# Your assignment
Exclude the images and repeat all remaining entries exactly.

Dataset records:
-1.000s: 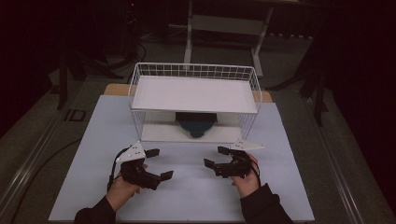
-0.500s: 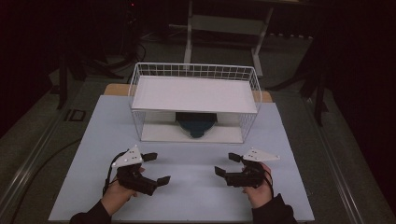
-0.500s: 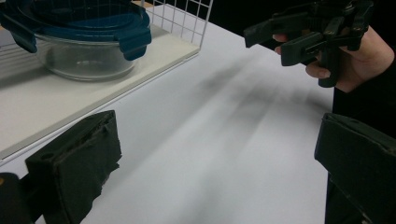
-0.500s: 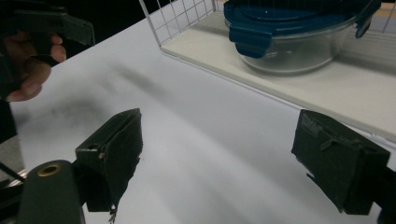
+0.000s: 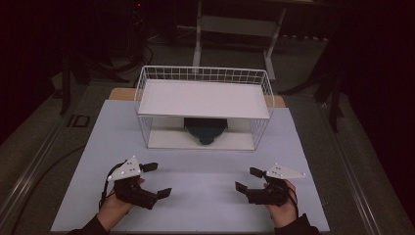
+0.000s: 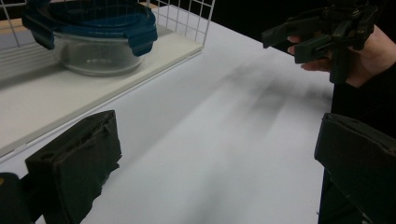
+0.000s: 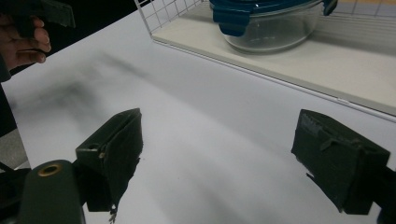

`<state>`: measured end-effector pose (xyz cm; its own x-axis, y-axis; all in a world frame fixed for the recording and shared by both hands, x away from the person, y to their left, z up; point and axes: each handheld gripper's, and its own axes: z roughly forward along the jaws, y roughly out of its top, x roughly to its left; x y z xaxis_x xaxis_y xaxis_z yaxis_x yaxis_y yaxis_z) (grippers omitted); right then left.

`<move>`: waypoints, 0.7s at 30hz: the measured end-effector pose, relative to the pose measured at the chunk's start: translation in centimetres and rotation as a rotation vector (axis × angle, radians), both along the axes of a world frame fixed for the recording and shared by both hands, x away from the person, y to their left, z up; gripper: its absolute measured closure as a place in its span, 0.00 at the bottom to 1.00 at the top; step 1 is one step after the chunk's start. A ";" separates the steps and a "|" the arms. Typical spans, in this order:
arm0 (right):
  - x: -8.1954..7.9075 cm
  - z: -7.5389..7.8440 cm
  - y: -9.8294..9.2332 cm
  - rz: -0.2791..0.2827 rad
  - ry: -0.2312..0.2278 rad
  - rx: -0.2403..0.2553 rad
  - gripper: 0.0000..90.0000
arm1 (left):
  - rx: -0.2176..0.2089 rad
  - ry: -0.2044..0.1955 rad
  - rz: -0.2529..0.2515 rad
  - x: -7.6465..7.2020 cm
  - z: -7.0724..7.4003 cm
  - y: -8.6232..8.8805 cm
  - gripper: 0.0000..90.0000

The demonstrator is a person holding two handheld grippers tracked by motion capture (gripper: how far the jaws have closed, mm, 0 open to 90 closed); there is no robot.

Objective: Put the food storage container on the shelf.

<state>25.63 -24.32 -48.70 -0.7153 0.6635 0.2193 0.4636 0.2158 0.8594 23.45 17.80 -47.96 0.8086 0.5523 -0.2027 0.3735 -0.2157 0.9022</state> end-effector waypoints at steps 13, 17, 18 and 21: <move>-1.2 -0.6 -2.3 0.017 -0.003 0.019 0.18 | -0.021 0.000 0.007 -1.4 -0.2 1.2 0.00; -1.6 -0.6 -2.9 0.005 -0.010 0.011 0.18 | -0.017 -0.003 0.009 -1.6 -0.3 1.5 0.00; -1.7 -0.7 -3.1 0.003 -0.011 0.005 0.18 | -0.017 -0.005 0.009 -1.6 -0.3 1.5 0.00; -1.9 -0.7 -3.3 0.005 -0.009 0.006 0.18 | -0.018 -0.005 0.009 -1.7 -0.3 1.7 0.00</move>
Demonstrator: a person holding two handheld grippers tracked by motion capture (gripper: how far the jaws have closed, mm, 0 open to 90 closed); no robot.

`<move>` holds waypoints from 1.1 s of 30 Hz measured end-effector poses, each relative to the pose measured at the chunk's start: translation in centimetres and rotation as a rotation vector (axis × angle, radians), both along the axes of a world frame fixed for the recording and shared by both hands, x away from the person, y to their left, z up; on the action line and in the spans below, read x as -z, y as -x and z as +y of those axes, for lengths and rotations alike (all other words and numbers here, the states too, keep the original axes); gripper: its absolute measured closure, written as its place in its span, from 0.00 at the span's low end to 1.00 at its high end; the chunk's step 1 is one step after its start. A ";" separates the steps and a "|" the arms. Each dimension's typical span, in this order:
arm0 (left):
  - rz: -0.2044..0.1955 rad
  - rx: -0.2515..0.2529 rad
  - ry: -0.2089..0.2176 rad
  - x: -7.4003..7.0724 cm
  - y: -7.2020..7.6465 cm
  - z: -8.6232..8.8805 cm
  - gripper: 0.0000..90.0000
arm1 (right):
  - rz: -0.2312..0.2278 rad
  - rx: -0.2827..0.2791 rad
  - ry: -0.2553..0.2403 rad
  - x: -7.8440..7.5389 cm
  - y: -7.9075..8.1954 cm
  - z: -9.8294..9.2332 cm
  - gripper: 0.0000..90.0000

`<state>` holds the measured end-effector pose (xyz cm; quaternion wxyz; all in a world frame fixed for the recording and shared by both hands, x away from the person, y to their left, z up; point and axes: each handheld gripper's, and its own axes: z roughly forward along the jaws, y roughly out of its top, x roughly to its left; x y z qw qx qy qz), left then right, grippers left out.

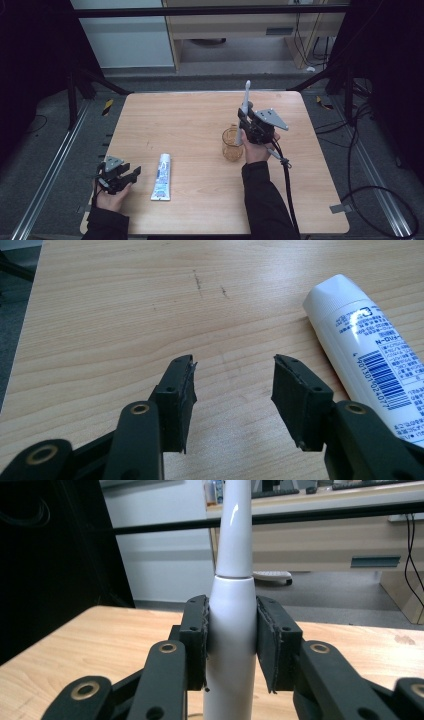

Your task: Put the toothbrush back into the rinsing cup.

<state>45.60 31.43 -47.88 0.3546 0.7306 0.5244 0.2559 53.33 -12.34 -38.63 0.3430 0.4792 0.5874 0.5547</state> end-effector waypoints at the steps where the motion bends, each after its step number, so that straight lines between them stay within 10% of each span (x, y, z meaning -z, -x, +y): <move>1: -0.001 0.000 0.000 0.0 0.0 0.0 0.56 | 0.001 0.000 0.001 0.2 0.0 0.1 0.75; 33: 0.002 0.001 -0.005 0.0 0.0 -0.1 0.56 | 0.125 -0.034 0.082 4.1 0.2 0.0 0.75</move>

# Output of the exercise
-1.000s: 
-0.500s: 
-0.500s: 
-0.500s: 
+0.000s: 
+0.000s: 
+0.000s: 

`<state>`: measured end-effector pose (xyz cm; its own x-axis, y-axis; all in a world frame fixed for the recording and shared by both hands, x away from the person, y to their left, z up; point and axes: each handheld gripper's, and its own axes: z roughly forward along the jaws, y roughly out of its top, x roughly to its left; x y z xaxis_x xaxis_y xaxis_z yaxis_x yaxis_y yaxis_z) (grippers omitted); right then left.

`<move>`: waypoints, 0.7s at 30hz: the measured end-effector pose, relative to the pose measured at the chunk's start: translation in centimetres and rotation as a rotation vector (axis × angle, radians), both along the axes of a world frame fixed for the recording and shared by both hands, x away from the person, y to their left, z up; gripper: its absolute measured closure as a place in its span, 0.00 at the bottom to 1.00 at the top; step 1 is one step after the chunk's start. A ";" separates the steps and a "|" the arms. Typical spans, in this order:
arm0 (right):
  - x: -8.1954..7.9075 cm
  - z: -7.5389..7.8440 cm
  - y: -9.8294..9.2332 cm
  - rz: -0.2791..0.2827 rad
  - ry: -0.2312..0.2278 rad
  - rx: -0.2403..0.2553 rad
  - gripper: 0.0000..90.0000
arm1 (left):
  - rx: -0.2176..0.2089 rad
  - ry: -0.2044..0.1955 rad
  - rz: -0.2529..0.2515 rad
  - x: -7.6465..7.2020 cm
  - z: -7.0724..7.4003 cm
  - y: -8.6232..8.8805 cm
  - gripper: 0.0000..90.0000

The demonstrator is a person holding two handheld grippers tracked by motion capture (gripper: how far the jaws have closed, mm, 0 open to 90 closed); there is no robot.

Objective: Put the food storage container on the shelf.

<state>25.63 -24.32 -48.70 -0.7153 0.6635 0.2193 0.4636 0.2158 0.8594 23.45 17.80 -47.96 0.8086 0.5523 -0.2027 0.3735 -0.2157 0.9022</state> end-effector waypoints at steps 13, 17, 18 and 21: <move>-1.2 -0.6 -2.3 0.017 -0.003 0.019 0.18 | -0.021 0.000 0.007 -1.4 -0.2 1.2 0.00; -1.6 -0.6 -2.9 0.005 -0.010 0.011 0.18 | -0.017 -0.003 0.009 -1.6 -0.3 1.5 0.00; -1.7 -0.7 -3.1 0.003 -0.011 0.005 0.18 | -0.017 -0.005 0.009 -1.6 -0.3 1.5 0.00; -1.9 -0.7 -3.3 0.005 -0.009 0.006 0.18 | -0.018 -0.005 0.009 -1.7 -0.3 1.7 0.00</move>
Demonstrator: a person holding two handheld grippers tracked by motion capture (gripper: how far the jaws have closed, mm, 0 open to 90 closed); no robot.

`<move>` holds waypoints from 1.1 s of 30 Hz measured end-effector poses, each relative to the pose measured at the chunk's start: translation in centimetres and rotation as a rotation vector (axis × angle, radians), both along the axes of a world frame fixed for the recording and shared by both hands, x away from the person, y to their left, z up; on the action line and in the spans below, read x as -z, y as -x and z as +y of those axes, for lengths and rotations alike (all other words and numbers here, the states too, keep the original axes); gripper: its absolute measured closure, written as its place in its span, from 0.00 at the span's low end to 1.00 at its high end; the chunk's step 1 is one step after its start. A ";" separates the steps and a "|" the arms. Each dimension's typical span, in this order:
arm0 (left):
  - rz: -0.2044..0.1955 rad
  - rx: -0.2515..0.2529 rad
  - ry: -0.2089..0.2176 rad
  - x: -7.4003..7.0724 cm
  - y: -7.2020..7.6465 cm
  - z: -8.6232..8.8805 cm
  - gripper: 0.0000..90.0000
arm1 (right):
  - rz: -0.2312..0.2278 rad
  - rx: -0.2827..0.2791 rad
  - ry: -0.2553..0.2403 rad
  - x: -7.8440..7.5389 cm
  - y: -7.9075..8.1954 cm
  - z: -9.8294..9.2332 cm
  - gripper: 0.0000..90.0000

`<state>` holds the measured end-effector pose (xyz cm; quaternion wxyz; all in a world frame fixed for the recording and shared by both hands, x away from the person, y to their left, z up; point and axes: each handheld gripper's, and its own axes: z roughly forward along the jaws, y roughly out of its top, x roughly to its left; x y z qw qx qy qz), left then right, grippers left out.


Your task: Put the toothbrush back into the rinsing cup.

<state>45.60 31.43 -47.88 0.3546 0.7306 0.5244 0.2559 53.33 -12.34 -38.63 0.3430 0.4792 0.5874 0.5547</state> end-effector waypoints at the steps where the motion bends, each after its step number, so that straight lines between them stay within 10% of each span (x, y, z meaning -z, -x, +y): <move>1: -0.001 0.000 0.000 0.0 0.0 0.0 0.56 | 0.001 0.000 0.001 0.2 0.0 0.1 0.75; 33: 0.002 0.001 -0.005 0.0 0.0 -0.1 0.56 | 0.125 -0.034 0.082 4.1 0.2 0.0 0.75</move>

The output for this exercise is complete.